With respect to acute toxicity, simple alcohols have low acute toxicities. Doses of several milliliters are tolerated. 24034-73-9, formula is C20H34O, For pentanols, hexanols, octanols and longer alcohols, LD50 range from 2–5 g/kg (rats, oral). Ethanol is less acutely toxic.All alcohols are mild skin irritants. Name: (2E,6E,10E)-3,7,11,15-Tetramethylhexadeca-2,6,10,14-tetraen-1-ol
Wang, Nan;Yang, Linjiao;Shang, Lili;Liang, Zhaojun;Wang, Yanlin;Feng, Min;Yu, Shuting;Li, Xiaoying;Gao, Chong;Li, Zhenyu;Luo, Jing research published 《 Altered fecal metabolomics and potential biomarkers of psoriatic arthritis differing from rheumatoid arthritis》, the research content is summarized as follows. Psoriatic arthritis (PsA) is a chronic inflammatory joint disease, and the diagnosis is quite difficult due to the unavailability of reliable clin. markers. This study aimed to investigate the fecal metabolites in PsA by comparison with rheumatoid arthritis (RA), and to identify potential diagnostic biomarkers for PsA. The metabolic profiles of the fecal samples from 27 PsA and 29 RA patients and also 36 healthy controls (HCs) were performed on ultrahigh- performance liquid chromatog. coupled with hybrid triple quadrupole time-offlight mass spectrometry (UHPLC-Q-TOF-MS).

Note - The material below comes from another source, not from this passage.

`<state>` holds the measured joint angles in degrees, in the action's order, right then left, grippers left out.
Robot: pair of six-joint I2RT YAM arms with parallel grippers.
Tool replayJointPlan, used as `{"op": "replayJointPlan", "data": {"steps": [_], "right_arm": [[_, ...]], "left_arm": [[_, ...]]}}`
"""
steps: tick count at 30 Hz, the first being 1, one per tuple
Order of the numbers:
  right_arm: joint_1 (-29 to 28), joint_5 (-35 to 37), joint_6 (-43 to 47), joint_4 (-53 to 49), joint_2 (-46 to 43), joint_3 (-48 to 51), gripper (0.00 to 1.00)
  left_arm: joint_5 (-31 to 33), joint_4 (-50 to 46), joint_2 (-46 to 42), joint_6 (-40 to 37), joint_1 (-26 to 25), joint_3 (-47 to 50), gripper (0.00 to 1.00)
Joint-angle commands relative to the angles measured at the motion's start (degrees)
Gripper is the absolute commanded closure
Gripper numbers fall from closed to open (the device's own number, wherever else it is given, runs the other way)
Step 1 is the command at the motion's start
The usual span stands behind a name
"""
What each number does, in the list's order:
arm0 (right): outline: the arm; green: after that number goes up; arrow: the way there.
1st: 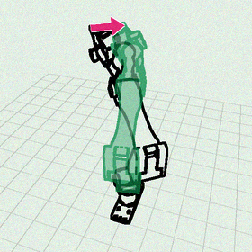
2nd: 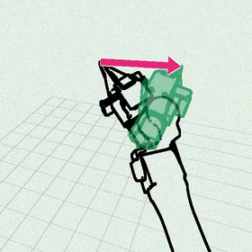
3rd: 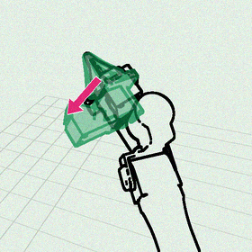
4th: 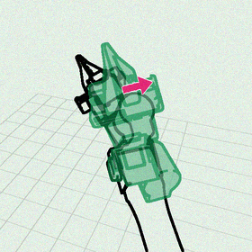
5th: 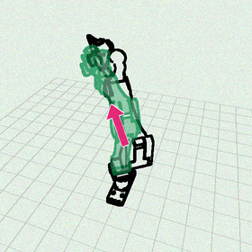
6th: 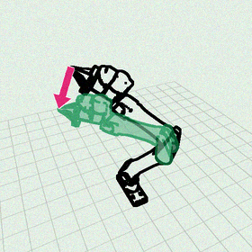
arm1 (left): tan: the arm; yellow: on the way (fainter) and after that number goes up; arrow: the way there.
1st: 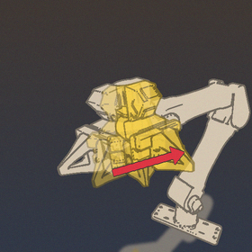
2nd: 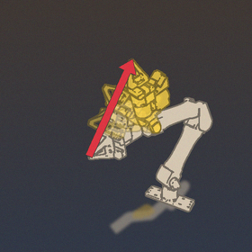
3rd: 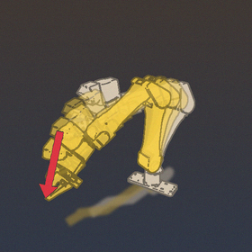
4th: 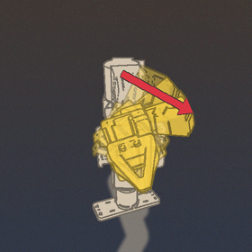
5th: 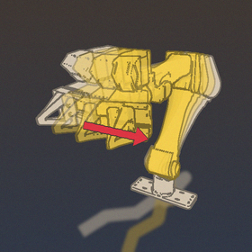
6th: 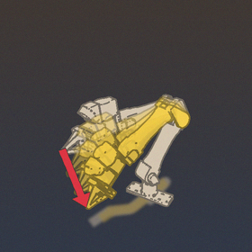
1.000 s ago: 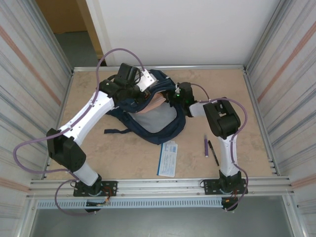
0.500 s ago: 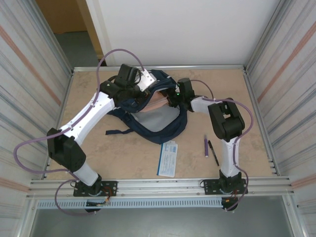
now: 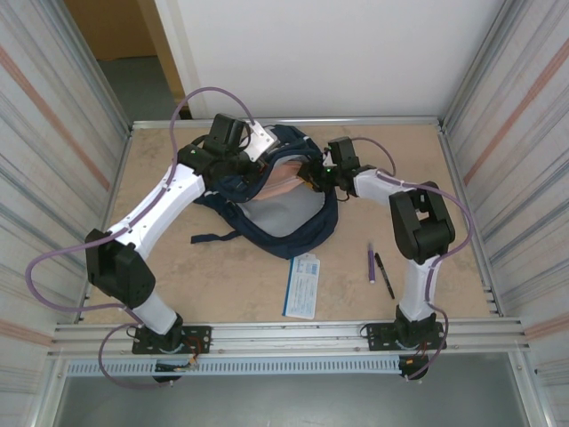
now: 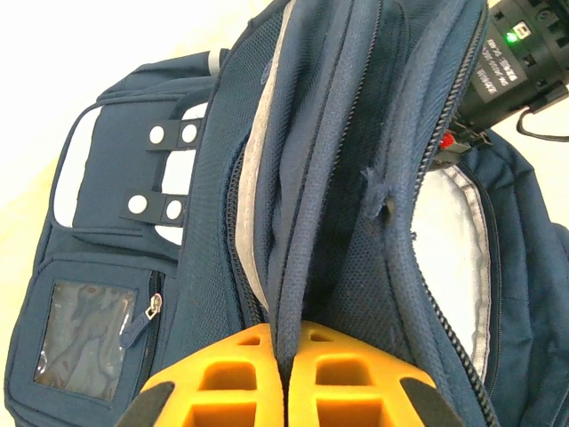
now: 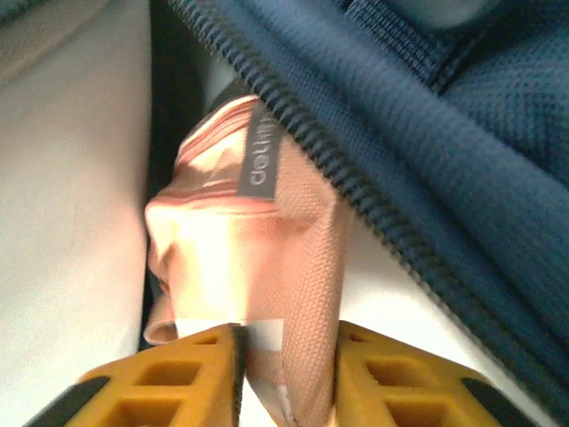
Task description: Pack the student bag
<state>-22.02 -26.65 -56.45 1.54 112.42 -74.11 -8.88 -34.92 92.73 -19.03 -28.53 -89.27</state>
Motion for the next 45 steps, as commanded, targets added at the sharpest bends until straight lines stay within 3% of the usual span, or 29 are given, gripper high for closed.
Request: {"op": "replayJointPlan", "data": {"steps": [1, 7, 13, 22, 27, 33, 38, 41, 45], "right_arm": [[-0.9, 0.2, -0.7, 3.5, -0.4, 1.8, 0.85], [-3.1, 4.0, -2.0, 18.4, 6.1, 0.1, 1.00], [-4.9, 6.9, -6.0, 28.3, 13.3, -4.8, 0.99], [-3.4, 11.0, -4.7, 26.0, 18.0, -9.6, 0.89], [-1.5, 8.1, -6.7, 25.8, 18.5, -11.4, 0.88], [-2.2, 5.4, -7.2, 25.5, 20.1, -14.2, 0.77], [-1.3, 5.6, -8.6, 26.4, 14.5, -7.5, 0.66], [-0.8, 4.4, -7.1, 26.2, 10.2, -2.9, 0.60], [-1.3, 1.0, -6.1, 28.9, 7.3, 0.9, 0.57]], "left_arm": [[-3.6, 5.7, -1.1, 0.0, 0.8, -1.1, 1.00], [-6.8, 7.3, -0.5, 0.0, 0.8, -0.5, 1.00], [-9.4, 7.2, 0.7, -1.5, 0.8, -1.5, 1.00], [-11.0, 3.8, 1.2, -2.3, 1.1, -0.2, 1.00], [-9.2, 6.6, 0.3, -1.6, 1.9, 3.3, 1.00], [-7.4, 5.1, 1.7, -2.5, 2.2, 3.4, 1.00], [-5.6, 7.6, 2.1, -1.3, 3.3, 5.1, 1.00], [0.3, 7.6, 3.3, -1.4, 3.3, 4.9, 1.00], [3.0, 7.8, 5.6, -2.5, 3.4, 4.7, 1.00]]}}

And differentially altered metabolites were screened and assessed using multivariate anal. for exploring the potential biomarkers of PsA. The results showed that 154 fecal metabolites were significantly altered in PsA patients when compared with HCs, and 45 metabolites were different when compared with RA patients. A total of 14 common differential metabolites could be defined as candidate biomarkers. Furthermore, a support vector machines (SVM) model was performed to distinguish PsA from RA patients and HCs, and 5 fecal metabolites, namely, α/β-turmerone, glycerol 1-hexadecanoate, dihydrosphingosine, pantothenic acid and glutamine, were determined as biomarkers for PsA. Through the metabolic pathways anal., we found that the abnormality of amino acid metabolism, bile acid metabolism and lipid metabolism might contribute to the occurrence and development of PsA. In summary, our research provided ideas for the early diagnosis and treatment of PsA by identifying fecal biomarkers and analyzing metabolic pathways.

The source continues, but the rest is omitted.